Best moves to make now: Credit cards
By Bankrate.com
No new action from the Fed means more of the same for credit
card customers.
The last big change came back in June 2003, when interest
rates were cut and some consumers enjoyed lower financing charges
on last summer's credit card bills.
But all that is likely to change later this summer.
The Fed is expected to raise interest rates in August.
About 55 percent of all credit cards are variable-rate
cards, and most of them are linked to The Wall Street Journal prime
rate, which usually rises and falls at the same pace as the Fed's
rate changes.
Most variable-rate cards are repriced each quarter,
so if the Fed raises interest rates in August as expected, many
card customers will see higher interest rates in their October card
bills. Customers with variable-rate cards that are repriced monthly
could see their interest rates jump as early as September.
Best moves now:
Variable-rate card customers should make the most of their low interest
rates while they last.
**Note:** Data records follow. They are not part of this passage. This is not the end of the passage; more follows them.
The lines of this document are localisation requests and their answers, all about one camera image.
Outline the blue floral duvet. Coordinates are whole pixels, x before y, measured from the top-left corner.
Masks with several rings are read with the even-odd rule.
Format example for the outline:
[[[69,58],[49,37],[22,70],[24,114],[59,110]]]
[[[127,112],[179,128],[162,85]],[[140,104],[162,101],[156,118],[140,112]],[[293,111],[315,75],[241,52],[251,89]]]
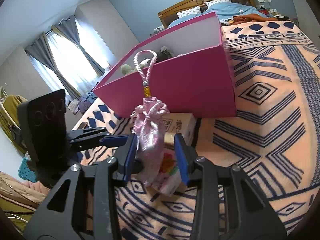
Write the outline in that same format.
[[[228,21],[232,20],[234,16],[244,16],[249,14],[257,14],[262,18],[267,18],[265,14],[260,13],[255,7],[249,5],[242,5],[239,3],[231,3],[231,2],[221,2],[221,3],[214,3],[213,5],[209,6],[208,9],[204,12],[200,12],[198,9],[195,11],[192,9],[191,14],[185,14],[183,16],[179,16],[178,19],[172,21],[168,28],[171,28],[175,25],[178,25],[182,22],[187,20],[191,20],[192,18],[202,16],[204,14],[208,14],[210,12],[215,12],[220,23],[229,25]]]

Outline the floral pillow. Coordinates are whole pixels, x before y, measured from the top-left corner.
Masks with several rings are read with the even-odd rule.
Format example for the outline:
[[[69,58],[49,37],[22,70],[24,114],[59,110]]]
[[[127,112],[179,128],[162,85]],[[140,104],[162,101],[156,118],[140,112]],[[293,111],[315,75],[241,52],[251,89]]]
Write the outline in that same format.
[[[201,13],[201,8],[198,5],[198,6],[194,7],[194,8],[178,12],[177,16],[178,16],[178,18],[183,18],[184,16],[196,15],[196,14],[200,14],[200,13]]]
[[[210,7],[212,5],[214,5],[215,3],[231,3],[232,0],[212,0],[212,1],[208,1],[208,2],[205,2],[206,6],[207,7]]]

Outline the orange brown garment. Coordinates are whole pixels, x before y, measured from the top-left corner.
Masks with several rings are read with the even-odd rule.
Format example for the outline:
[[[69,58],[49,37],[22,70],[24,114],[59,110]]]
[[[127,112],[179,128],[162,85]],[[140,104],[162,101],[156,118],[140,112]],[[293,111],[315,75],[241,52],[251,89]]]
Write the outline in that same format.
[[[229,20],[230,25],[236,25],[241,23],[248,23],[248,22],[267,22],[267,21],[277,21],[274,17],[262,17],[258,14],[248,14],[248,15],[241,15],[241,16],[233,16],[232,20]]]

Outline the floral pink tissue pack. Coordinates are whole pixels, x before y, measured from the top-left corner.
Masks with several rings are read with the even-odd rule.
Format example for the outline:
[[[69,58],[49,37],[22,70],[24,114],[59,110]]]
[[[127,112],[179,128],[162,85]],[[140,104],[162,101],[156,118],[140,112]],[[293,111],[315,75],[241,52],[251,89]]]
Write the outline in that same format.
[[[151,183],[151,187],[161,194],[172,196],[181,182],[182,180],[175,152],[165,148],[159,172]]]

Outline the orange patterned blanket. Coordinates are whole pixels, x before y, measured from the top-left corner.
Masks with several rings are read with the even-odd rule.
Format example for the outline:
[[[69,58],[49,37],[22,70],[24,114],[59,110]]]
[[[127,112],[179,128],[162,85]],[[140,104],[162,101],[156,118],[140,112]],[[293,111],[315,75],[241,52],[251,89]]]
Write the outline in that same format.
[[[319,47],[291,21],[221,28],[235,76],[236,116],[200,119],[195,146],[219,166],[239,165],[263,191],[288,239],[307,239],[319,207]],[[76,123],[124,134],[132,125],[100,99]],[[116,188],[119,224],[127,239],[189,239],[196,188],[172,197],[132,179]]]

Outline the pink satin drawstring pouch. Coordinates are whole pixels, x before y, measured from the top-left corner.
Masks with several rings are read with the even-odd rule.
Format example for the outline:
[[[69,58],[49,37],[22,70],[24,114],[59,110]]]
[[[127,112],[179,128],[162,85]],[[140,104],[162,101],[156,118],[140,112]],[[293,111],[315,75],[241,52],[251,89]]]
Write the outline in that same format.
[[[146,73],[138,63],[138,58],[142,54],[152,55]],[[152,185],[163,161],[165,137],[163,116],[169,113],[167,105],[151,95],[150,77],[156,60],[157,54],[152,50],[141,50],[133,58],[136,71],[142,78],[144,98],[142,104],[131,114],[131,119],[134,121],[133,131],[138,138],[137,157],[144,166],[138,174],[138,179],[145,186]]]

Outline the pink cardboard storage box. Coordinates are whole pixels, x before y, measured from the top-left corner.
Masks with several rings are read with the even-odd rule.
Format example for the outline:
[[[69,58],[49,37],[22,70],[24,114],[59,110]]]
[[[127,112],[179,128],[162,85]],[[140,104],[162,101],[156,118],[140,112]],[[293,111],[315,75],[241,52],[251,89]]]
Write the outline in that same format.
[[[133,47],[95,86],[95,95],[119,116],[130,116],[143,100],[142,78],[138,73],[123,75],[120,68],[133,66],[137,52],[157,52],[163,46],[174,57],[152,68],[152,96],[171,113],[191,113],[197,118],[235,116],[234,72],[215,12],[182,22]]]

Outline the clothes pile on windowsill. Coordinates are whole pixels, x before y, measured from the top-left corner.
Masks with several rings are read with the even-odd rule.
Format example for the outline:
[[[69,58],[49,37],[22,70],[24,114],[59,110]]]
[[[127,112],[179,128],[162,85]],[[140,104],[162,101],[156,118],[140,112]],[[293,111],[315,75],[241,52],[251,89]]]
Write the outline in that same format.
[[[78,112],[84,115],[97,98],[98,97],[93,92],[88,92],[85,95],[83,95],[79,100],[74,99],[73,101],[70,101],[68,103],[67,108],[74,115],[77,115]]]

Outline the brown knitted monkey plush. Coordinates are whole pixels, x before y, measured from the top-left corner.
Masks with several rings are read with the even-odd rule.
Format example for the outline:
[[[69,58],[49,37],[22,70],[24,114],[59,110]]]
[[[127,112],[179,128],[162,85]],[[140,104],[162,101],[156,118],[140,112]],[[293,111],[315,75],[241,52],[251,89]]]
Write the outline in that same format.
[[[174,57],[173,53],[169,51],[166,46],[162,46],[160,51],[158,51],[156,54],[157,54],[157,59],[156,59],[157,63]]]

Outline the beige tissue pack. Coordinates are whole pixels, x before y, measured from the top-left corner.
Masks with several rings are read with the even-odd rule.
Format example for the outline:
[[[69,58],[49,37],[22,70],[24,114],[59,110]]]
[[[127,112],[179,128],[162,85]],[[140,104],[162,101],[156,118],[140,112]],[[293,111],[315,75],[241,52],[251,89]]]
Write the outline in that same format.
[[[191,113],[170,113],[163,116],[165,126],[165,147],[174,149],[174,137],[181,133],[185,143],[190,146],[194,136],[196,119]]]

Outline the green frog plush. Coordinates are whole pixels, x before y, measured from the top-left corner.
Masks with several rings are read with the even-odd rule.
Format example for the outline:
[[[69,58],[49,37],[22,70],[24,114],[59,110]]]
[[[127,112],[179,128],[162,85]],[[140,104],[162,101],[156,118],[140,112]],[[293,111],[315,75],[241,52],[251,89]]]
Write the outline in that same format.
[[[150,62],[151,62],[151,59],[144,59],[143,61],[140,62],[139,66],[140,66],[140,68],[144,69],[149,66]],[[136,67],[131,67],[128,64],[123,64],[121,66],[120,70],[121,70],[121,73],[125,76],[125,75],[128,75],[128,74],[135,72]]]

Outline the left floral pillow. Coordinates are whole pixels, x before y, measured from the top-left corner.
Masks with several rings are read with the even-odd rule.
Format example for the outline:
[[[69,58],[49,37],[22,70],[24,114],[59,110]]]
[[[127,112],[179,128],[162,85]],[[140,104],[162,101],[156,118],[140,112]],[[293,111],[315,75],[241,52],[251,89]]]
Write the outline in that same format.
[[[183,18],[184,16],[196,15],[196,14],[200,14],[200,13],[201,13],[201,8],[198,5],[198,6],[194,7],[194,8],[178,12],[177,16],[178,16],[178,18]]]

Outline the grey curtains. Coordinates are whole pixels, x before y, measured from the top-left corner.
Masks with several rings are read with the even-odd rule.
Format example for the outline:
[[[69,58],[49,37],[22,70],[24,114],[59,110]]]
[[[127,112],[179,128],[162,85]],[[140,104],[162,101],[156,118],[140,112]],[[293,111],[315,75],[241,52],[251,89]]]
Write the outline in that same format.
[[[111,69],[113,55],[97,32],[74,15],[53,25],[25,48],[51,90],[79,100]]]

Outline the mustard yellow garment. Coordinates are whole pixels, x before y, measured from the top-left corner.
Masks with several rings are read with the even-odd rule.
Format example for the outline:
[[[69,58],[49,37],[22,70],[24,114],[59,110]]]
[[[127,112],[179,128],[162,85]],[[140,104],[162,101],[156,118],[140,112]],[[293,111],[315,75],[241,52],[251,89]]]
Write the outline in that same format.
[[[26,102],[27,99],[20,95],[9,95],[1,100],[1,128],[4,134],[10,139],[14,147],[23,155],[27,149],[23,145],[19,145],[12,137],[12,126],[20,127],[17,115],[17,107]]]

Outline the wooden nightstand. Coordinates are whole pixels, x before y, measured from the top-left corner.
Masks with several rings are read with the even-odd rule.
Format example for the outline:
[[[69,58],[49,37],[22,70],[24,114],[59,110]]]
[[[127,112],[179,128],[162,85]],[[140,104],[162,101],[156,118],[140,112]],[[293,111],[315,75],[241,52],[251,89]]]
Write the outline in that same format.
[[[267,15],[268,17],[273,17],[276,18],[279,21],[291,21],[293,22],[296,26],[299,26],[299,20],[298,18],[290,18],[289,16],[286,16],[280,12],[277,11],[277,9],[270,9],[268,6],[259,4],[258,6],[259,12]]]

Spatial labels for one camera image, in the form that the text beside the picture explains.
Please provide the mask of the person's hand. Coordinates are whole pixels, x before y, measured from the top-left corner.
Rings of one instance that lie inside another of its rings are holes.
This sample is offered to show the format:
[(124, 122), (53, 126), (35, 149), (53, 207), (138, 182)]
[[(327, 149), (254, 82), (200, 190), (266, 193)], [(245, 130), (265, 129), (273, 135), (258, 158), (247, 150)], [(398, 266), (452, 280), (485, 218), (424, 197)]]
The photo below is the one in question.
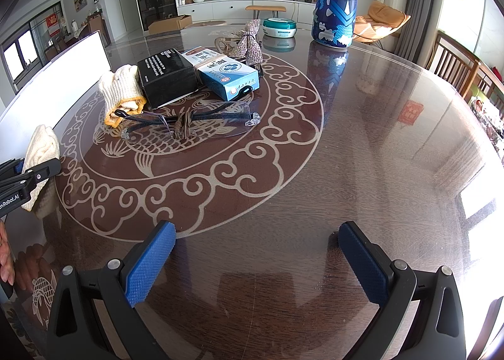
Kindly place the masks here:
[(14, 285), (14, 260), (12, 258), (9, 239), (3, 220), (0, 221), (0, 265), (1, 279), (9, 285)]

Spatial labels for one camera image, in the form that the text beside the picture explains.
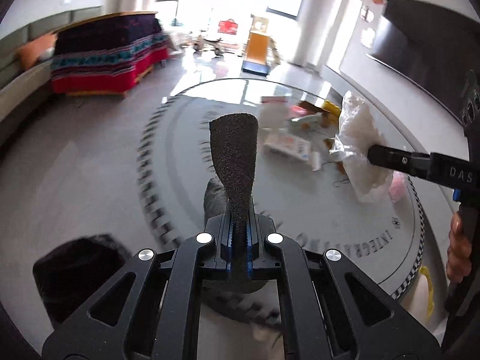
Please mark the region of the person's right hand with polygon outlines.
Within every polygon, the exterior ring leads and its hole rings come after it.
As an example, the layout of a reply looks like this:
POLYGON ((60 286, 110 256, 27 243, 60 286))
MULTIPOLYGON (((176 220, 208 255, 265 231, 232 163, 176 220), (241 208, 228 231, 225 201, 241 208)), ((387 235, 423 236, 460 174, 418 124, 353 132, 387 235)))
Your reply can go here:
POLYGON ((472 267, 470 262, 472 245, 463 233, 463 223, 459 212, 456 212, 451 219, 448 237, 450 245, 446 274, 451 282, 458 284, 470 274, 472 267))

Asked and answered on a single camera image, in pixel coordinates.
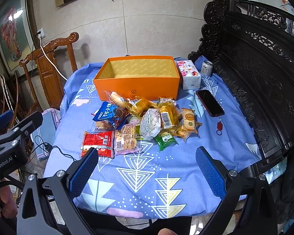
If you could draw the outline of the person's left hand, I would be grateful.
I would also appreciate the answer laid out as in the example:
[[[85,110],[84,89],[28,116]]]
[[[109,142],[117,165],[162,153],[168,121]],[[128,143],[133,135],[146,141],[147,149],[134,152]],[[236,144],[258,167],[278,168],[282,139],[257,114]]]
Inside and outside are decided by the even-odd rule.
[[[3,202],[2,210],[0,211],[0,218],[4,216],[6,219],[13,219],[17,216],[18,210],[16,202],[10,186],[5,186],[0,189],[0,199]]]

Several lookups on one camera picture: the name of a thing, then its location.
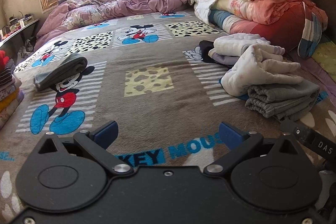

Work on paying down as much debt as you can
this summer. Bankrate.com has plenty of pay-off
strategies and tips.
You may also want to transfer your balance to a card
with a lower interest rate. And since interest rates on variable-rate
cards will be heading up, you may want to choose a card with a fixed
APR.
The average rate on a standard variable-rate card
was 13.78 percent on April 28; the average rate on a standard fixed-rate
card was 12.91 percent. Several major card issuers are offering
cards with zero-percent introductory rates. Compare credit cards
using Bankrate.com's
credit card search.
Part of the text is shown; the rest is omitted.